**Your objective:**
Look through the data for the string "comes". Copy every line where it is found.

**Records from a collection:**

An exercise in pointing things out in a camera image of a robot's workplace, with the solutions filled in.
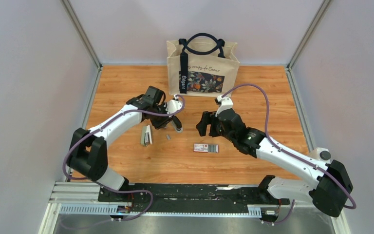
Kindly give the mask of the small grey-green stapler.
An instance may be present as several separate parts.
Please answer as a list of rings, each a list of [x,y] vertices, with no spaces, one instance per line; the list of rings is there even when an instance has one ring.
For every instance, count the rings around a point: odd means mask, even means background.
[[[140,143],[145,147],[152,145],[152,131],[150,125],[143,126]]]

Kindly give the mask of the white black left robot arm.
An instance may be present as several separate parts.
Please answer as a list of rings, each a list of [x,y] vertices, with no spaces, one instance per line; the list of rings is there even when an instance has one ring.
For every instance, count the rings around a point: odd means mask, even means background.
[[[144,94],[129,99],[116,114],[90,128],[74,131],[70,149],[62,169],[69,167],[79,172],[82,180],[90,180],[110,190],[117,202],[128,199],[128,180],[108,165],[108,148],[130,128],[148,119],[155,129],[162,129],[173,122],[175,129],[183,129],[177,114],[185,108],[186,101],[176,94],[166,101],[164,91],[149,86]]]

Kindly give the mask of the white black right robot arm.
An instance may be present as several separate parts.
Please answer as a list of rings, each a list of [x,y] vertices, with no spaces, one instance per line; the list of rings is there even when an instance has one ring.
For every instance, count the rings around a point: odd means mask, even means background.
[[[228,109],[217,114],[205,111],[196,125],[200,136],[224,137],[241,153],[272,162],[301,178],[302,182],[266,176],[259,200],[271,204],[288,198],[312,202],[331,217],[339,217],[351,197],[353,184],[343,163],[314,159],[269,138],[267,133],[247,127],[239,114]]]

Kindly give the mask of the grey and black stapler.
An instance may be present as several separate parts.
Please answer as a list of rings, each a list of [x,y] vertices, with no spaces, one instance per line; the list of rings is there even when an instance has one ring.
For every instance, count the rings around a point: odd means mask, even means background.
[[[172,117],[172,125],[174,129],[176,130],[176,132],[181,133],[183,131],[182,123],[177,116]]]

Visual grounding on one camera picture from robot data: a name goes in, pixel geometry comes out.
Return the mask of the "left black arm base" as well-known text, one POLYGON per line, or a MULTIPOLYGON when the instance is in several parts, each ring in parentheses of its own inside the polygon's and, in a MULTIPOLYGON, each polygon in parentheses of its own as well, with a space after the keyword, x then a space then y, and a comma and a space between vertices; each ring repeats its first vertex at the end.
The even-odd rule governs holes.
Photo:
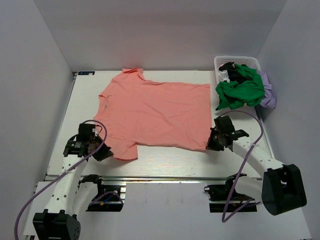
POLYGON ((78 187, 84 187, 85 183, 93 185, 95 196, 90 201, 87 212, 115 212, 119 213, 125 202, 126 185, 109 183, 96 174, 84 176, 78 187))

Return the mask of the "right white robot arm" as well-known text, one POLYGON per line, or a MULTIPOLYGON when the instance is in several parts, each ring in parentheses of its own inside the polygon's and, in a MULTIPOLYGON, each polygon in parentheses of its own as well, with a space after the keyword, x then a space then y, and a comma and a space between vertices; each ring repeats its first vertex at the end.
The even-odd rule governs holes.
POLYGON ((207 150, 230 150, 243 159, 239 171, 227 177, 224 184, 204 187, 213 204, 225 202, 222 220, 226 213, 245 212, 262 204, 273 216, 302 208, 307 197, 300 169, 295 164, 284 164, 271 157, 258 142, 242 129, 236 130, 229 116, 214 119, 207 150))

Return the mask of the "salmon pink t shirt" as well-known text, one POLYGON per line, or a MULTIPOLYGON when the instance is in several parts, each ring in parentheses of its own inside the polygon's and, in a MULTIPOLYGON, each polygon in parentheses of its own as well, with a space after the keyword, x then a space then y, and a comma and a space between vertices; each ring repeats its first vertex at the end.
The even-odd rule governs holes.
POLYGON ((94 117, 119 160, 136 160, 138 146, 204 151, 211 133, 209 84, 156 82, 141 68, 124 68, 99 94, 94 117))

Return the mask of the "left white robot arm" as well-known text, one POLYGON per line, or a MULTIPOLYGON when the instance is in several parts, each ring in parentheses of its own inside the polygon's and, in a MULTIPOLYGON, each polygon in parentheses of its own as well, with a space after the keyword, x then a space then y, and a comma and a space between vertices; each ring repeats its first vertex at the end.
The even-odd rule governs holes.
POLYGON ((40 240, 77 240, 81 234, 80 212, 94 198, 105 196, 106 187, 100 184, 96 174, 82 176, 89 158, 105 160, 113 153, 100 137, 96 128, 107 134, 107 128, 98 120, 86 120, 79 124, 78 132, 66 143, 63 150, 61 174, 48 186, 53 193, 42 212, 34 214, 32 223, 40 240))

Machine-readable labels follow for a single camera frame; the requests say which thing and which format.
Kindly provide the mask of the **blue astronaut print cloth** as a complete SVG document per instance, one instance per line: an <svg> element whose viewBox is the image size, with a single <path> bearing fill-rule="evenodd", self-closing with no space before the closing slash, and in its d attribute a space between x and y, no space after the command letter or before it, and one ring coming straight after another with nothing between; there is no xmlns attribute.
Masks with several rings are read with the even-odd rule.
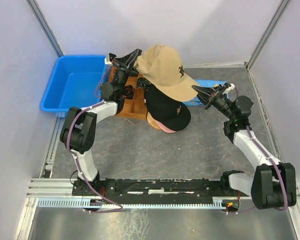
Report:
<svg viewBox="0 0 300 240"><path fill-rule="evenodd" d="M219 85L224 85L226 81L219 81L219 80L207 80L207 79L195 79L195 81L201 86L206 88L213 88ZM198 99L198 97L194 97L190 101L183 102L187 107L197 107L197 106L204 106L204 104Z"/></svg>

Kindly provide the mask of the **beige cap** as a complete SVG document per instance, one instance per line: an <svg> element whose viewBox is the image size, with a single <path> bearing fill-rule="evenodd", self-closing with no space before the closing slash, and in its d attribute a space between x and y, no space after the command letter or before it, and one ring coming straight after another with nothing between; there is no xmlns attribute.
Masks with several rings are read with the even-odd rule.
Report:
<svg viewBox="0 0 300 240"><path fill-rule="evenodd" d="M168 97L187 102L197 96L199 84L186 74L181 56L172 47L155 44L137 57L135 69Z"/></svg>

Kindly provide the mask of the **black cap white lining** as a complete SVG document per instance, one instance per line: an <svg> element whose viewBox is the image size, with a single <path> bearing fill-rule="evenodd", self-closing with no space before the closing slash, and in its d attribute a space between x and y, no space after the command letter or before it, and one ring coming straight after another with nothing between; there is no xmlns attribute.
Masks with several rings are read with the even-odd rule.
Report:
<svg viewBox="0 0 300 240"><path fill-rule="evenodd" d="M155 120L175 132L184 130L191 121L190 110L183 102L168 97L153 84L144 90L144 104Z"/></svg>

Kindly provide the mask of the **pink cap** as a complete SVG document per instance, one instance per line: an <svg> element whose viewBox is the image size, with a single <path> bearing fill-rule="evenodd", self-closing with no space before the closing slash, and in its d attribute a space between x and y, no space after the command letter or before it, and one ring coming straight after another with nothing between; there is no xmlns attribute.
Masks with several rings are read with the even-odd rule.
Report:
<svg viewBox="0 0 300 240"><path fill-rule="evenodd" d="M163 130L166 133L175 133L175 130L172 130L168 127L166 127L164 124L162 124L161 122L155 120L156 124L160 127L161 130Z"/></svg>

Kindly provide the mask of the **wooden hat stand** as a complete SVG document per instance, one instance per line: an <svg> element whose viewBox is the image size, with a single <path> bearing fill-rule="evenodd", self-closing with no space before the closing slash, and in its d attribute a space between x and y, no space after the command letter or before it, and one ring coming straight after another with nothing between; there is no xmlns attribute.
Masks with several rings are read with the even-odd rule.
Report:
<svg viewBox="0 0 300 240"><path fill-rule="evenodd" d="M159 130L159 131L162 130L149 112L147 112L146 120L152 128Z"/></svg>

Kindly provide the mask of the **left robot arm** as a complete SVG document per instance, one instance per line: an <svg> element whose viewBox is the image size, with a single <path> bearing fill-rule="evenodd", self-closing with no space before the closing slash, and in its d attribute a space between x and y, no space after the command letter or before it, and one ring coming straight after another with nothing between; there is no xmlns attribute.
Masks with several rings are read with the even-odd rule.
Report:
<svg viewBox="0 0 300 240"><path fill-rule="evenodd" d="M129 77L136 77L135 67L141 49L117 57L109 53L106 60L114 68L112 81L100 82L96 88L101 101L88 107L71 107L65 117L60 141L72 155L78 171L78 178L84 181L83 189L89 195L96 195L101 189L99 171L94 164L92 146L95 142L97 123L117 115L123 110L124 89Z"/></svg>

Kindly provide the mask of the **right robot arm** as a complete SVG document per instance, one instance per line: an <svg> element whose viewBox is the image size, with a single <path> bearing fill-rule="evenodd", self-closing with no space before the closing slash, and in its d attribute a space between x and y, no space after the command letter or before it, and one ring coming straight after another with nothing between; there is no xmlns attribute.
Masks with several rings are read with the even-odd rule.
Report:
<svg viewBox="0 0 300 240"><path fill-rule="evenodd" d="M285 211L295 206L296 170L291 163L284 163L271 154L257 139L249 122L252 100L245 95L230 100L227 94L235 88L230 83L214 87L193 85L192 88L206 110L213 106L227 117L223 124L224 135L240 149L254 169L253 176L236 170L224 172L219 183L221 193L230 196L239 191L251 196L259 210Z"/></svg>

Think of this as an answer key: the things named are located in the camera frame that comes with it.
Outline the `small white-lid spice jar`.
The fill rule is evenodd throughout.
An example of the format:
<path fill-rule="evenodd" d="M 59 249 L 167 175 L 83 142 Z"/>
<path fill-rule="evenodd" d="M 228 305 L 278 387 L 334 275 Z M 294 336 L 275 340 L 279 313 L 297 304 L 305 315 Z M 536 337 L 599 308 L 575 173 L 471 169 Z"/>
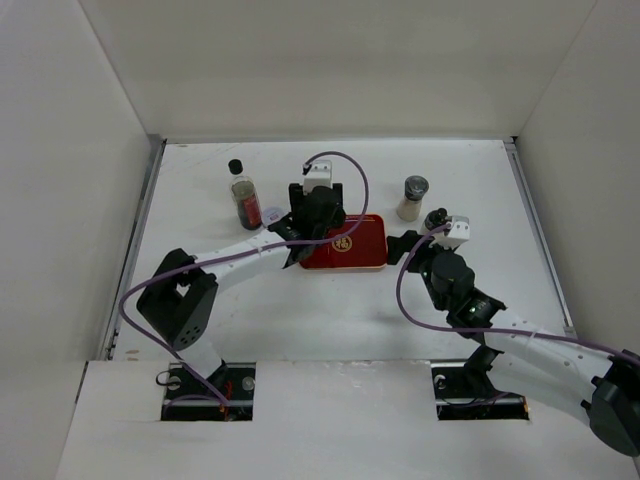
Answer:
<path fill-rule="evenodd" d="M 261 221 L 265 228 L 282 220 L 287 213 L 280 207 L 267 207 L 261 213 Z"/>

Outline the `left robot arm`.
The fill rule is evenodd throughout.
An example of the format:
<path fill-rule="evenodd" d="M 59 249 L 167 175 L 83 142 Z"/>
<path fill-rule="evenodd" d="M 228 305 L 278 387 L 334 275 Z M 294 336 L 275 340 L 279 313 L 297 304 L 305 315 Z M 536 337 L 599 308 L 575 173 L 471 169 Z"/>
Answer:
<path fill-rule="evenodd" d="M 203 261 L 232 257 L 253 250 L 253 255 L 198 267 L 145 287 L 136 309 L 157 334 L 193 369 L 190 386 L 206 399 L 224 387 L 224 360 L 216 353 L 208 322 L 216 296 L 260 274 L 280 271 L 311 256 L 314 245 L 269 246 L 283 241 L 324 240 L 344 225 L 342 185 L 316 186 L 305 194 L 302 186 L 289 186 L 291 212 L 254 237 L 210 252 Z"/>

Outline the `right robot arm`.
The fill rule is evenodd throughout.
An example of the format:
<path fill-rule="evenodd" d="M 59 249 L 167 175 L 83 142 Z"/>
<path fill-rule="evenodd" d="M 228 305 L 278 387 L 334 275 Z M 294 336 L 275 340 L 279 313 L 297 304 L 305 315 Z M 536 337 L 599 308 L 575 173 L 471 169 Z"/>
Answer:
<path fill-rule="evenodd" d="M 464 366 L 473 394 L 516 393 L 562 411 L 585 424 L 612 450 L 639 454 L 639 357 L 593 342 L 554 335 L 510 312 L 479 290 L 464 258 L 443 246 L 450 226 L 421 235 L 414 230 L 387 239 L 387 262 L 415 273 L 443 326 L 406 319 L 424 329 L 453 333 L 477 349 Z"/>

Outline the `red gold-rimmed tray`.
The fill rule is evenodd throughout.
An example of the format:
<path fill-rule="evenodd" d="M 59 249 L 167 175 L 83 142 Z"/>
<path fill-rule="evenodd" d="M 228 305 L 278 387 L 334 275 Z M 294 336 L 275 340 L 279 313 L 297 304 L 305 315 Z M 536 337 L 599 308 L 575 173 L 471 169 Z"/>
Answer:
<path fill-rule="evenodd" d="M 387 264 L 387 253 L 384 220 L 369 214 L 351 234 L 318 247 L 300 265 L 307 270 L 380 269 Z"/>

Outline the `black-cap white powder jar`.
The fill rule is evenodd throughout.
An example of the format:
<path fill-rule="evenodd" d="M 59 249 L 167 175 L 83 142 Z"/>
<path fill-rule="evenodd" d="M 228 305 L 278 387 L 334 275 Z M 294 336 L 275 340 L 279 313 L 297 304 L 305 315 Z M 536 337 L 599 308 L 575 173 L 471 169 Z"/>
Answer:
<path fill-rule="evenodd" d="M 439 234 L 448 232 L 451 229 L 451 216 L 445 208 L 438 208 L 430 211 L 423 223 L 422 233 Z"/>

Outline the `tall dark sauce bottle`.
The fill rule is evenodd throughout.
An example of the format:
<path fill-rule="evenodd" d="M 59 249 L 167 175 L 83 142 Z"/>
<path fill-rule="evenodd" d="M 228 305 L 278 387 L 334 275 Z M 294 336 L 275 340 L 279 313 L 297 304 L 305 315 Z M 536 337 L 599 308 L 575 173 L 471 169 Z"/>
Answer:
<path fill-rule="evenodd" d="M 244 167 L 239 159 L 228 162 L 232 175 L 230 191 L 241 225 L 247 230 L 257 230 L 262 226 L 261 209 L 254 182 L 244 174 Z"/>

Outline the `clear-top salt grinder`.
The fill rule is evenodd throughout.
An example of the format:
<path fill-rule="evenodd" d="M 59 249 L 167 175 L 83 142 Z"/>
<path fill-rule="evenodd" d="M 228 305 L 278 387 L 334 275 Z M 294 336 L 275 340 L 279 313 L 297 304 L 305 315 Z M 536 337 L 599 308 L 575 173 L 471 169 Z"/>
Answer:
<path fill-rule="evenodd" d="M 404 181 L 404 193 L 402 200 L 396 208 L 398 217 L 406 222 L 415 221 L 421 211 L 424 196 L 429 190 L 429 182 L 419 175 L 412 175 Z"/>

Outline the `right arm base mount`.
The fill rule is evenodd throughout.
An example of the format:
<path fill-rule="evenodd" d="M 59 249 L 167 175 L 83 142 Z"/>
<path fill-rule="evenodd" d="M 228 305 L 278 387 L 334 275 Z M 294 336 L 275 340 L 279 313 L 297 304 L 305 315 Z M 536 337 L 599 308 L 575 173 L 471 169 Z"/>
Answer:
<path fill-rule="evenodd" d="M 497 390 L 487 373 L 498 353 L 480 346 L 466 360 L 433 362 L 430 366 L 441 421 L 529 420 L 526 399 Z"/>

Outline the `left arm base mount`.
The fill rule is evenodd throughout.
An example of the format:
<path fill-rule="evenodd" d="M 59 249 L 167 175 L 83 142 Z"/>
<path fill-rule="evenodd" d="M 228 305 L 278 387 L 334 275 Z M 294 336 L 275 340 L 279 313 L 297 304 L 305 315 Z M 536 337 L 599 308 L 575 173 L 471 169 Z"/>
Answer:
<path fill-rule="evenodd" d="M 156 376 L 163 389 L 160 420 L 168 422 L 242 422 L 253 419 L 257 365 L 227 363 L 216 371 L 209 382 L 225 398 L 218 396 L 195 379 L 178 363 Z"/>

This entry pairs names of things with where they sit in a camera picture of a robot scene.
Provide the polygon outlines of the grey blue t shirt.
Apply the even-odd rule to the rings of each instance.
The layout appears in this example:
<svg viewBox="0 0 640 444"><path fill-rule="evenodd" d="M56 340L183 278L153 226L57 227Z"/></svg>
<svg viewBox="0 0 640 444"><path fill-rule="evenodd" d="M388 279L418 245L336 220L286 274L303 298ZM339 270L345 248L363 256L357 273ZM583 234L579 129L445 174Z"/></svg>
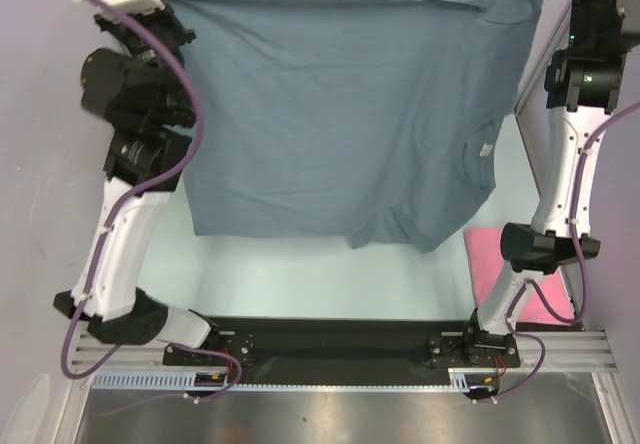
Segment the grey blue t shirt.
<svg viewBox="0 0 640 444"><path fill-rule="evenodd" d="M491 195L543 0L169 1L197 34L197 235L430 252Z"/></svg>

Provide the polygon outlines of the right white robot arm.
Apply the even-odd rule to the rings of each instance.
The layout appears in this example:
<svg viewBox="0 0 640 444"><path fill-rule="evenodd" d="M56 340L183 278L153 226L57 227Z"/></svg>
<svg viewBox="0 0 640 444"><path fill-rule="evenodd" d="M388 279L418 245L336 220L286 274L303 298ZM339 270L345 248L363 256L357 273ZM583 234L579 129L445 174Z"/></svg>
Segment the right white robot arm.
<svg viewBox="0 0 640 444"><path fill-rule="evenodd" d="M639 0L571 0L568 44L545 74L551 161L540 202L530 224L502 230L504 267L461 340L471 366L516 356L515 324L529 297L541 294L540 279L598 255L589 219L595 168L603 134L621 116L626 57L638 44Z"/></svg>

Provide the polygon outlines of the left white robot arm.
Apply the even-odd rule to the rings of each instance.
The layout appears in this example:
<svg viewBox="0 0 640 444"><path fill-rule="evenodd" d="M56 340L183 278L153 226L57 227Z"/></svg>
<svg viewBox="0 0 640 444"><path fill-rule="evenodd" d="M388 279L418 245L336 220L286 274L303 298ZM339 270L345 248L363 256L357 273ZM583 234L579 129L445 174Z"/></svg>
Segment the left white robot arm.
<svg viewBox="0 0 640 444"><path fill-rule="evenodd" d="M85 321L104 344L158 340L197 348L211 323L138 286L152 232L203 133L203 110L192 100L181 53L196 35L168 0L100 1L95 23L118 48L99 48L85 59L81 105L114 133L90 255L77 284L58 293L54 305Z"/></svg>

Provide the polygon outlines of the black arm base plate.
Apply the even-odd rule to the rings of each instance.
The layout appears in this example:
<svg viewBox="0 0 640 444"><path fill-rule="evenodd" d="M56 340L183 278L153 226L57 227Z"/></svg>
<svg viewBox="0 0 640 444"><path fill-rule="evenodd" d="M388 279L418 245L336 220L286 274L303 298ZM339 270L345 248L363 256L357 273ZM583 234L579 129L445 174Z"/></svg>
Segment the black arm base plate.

**Answer space:**
Visual grounding on one camera picture from robot data: a name goes in, pixel geometry comes out.
Think of this as an answer key: the things named are located in the camera frame that comes with it.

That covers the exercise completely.